Now think back to those semester long projects you had. On day one you form a team of four, devise a product concept and spend all semester relentlessly polishing up your pitch, creating your promotional strategy and calculating the metrics to determine when you’ll become cash-positive. Three months later, the moment of truth comes when you present your final product to your entire class for grading. Phewf!
So let’s say you put all your effort into that thesis paper. It may not have been as articulate or grammatically correct as you could have wished, but you put everything you had into it, devoted 100% of your focus and cranked it out in time. You got a B on it. Flash forward to the end of the semester and you find out you got a B+ on the project.
Which was the best use of time? Which was best for your future? Which got the adequate job done? Which do you feel more proud of? Based both on your personal preferences and even company initiatives, the answers to the above could vary and preferences to the two scenarios could be very different. However, there is a strong correlation here to these two scenarios and how you get stuff done (GSD, if you will) at your company.
At startups in particular, time is everything. Resources are short. And getting an MVP out in time is critical. Many times, you don’t have months upon months to carefully craft the perfect marketing project or to polish up an astonishing application. (That can be done later). When time and resources are everything, sometimes you have to suffer quality to achieve speed but at other times, speed for quality.

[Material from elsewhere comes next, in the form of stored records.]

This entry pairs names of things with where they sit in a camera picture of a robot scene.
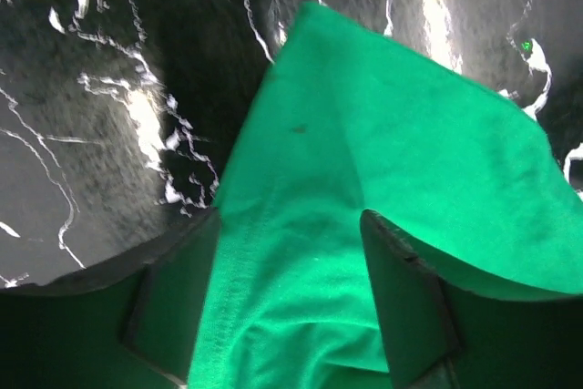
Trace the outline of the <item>green t-shirt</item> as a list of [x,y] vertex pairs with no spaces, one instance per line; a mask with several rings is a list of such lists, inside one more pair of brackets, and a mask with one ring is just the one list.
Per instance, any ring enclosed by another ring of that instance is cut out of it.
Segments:
[[192,388],[392,388],[364,210],[458,287],[582,299],[582,202],[509,99],[315,3],[221,178]]

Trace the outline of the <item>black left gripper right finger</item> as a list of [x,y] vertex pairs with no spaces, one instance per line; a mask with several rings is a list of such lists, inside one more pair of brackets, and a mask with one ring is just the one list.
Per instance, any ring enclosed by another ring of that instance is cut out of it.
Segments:
[[360,232],[393,388],[581,387],[581,297],[458,287],[378,212]]

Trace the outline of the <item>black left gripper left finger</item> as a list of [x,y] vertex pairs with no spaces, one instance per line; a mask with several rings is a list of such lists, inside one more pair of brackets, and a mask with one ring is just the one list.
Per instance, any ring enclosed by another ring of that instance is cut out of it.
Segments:
[[4,388],[184,388],[220,215],[48,284],[1,292]]

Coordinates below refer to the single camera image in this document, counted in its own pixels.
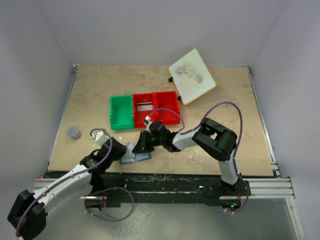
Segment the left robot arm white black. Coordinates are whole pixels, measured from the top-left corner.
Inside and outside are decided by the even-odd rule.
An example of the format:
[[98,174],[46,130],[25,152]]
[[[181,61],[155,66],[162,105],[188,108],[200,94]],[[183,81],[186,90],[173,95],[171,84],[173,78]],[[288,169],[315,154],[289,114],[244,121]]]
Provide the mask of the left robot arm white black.
[[7,216],[15,235],[32,240],[46,227],[47,220],[64,205],[80,197],[98,196],[103,191],[101,176],[127,152],[113,137],[85,156],[78,165],[49,185],[20,192]]

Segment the white credit card magnetic stripe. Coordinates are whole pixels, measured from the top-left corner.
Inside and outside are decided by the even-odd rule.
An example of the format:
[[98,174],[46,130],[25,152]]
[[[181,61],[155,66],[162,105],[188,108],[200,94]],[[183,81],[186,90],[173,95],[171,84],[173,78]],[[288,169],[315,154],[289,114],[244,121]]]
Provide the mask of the white credit card magnetic stripe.
[[136,110],[138,112],[153,111],[154,105],[152,102],[140,102],[140,103],[137,103]]

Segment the blue card holder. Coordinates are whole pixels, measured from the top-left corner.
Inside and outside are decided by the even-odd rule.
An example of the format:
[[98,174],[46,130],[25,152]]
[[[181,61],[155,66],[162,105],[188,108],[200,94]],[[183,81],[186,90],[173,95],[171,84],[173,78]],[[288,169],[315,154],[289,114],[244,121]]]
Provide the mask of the blue card holder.
[[152,155],[150,152],[133,153],[133,149],[136,146],[135,142],[127,142],[127,150],[125,155],[119,160],[121,165],[137,163],[145,160],[150,160]]

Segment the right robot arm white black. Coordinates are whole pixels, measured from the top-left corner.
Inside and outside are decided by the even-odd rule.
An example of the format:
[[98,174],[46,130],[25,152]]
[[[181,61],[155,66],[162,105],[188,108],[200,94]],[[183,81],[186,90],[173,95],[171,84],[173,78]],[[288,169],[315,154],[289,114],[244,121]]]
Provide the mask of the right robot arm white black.
[[140,132],[132,152],[150,153],[158,146],[162,146],[171,153],[199,146],[218,161],[223,192],[228,196],[233,196],[240,190],[238,172],[231,159],[237,146],[237,134],[220,123],[207,117],[200,123],[200,126],[187,133],[182,133],[171,132],[161,121],[155,121],[149,125],[147,130]]

For example, at Backupify, we have a fairly small marketing team so we don’t have the bandwidth nor time to spend months perfecting eBooks, developing elaborate webinars or designing the most beautiful website. Instead, we focus on what the MVP needs to be to get the project done.
Example: Instead of taking a year to totally rip apart our website, conduct user interviews to craft the perfect UI and go through multiple design revisions, we spent 4 months closely honed in on our most important goals we needed to achieve out of a new website and kept pretty much on task with that. Now, is the website we have now (backupify.com) the most ideal website for us? No, and it probably won’t be for a long time. However, it achieved several main goals we had for it (including increasing points of engagement, making CTA buttons more apparent and providing more resources to educate visitors) which is what we needed for the next 12-18 months.
Within the first month we already saw positive results pour in! More people were engaging, our bounce rate lowered, our SEO improved for many of the top terms we care about and more. It wasn’t perfect, but we achieved what we absolutely needed to and got it out in a shorter time period.
Startups are all about trade-offs. It’s challenging to figure out how to effectively channel your resources and spend your company time, but staying tightly focused on doing all you can to achieve your absolute most important goals at a given time is one of the most critical things you can team can. So when your team is faced with its next project, will you choose to crank out a thesis paper or carefully craft a product pitch?
(Note: I’ve done projects that have needed both strategies and have had success with each approach. This is all about what works for you and what your company goals are. Just make sure you’re not wasting time optimizing for meaningless things and instead focus on the big picture.)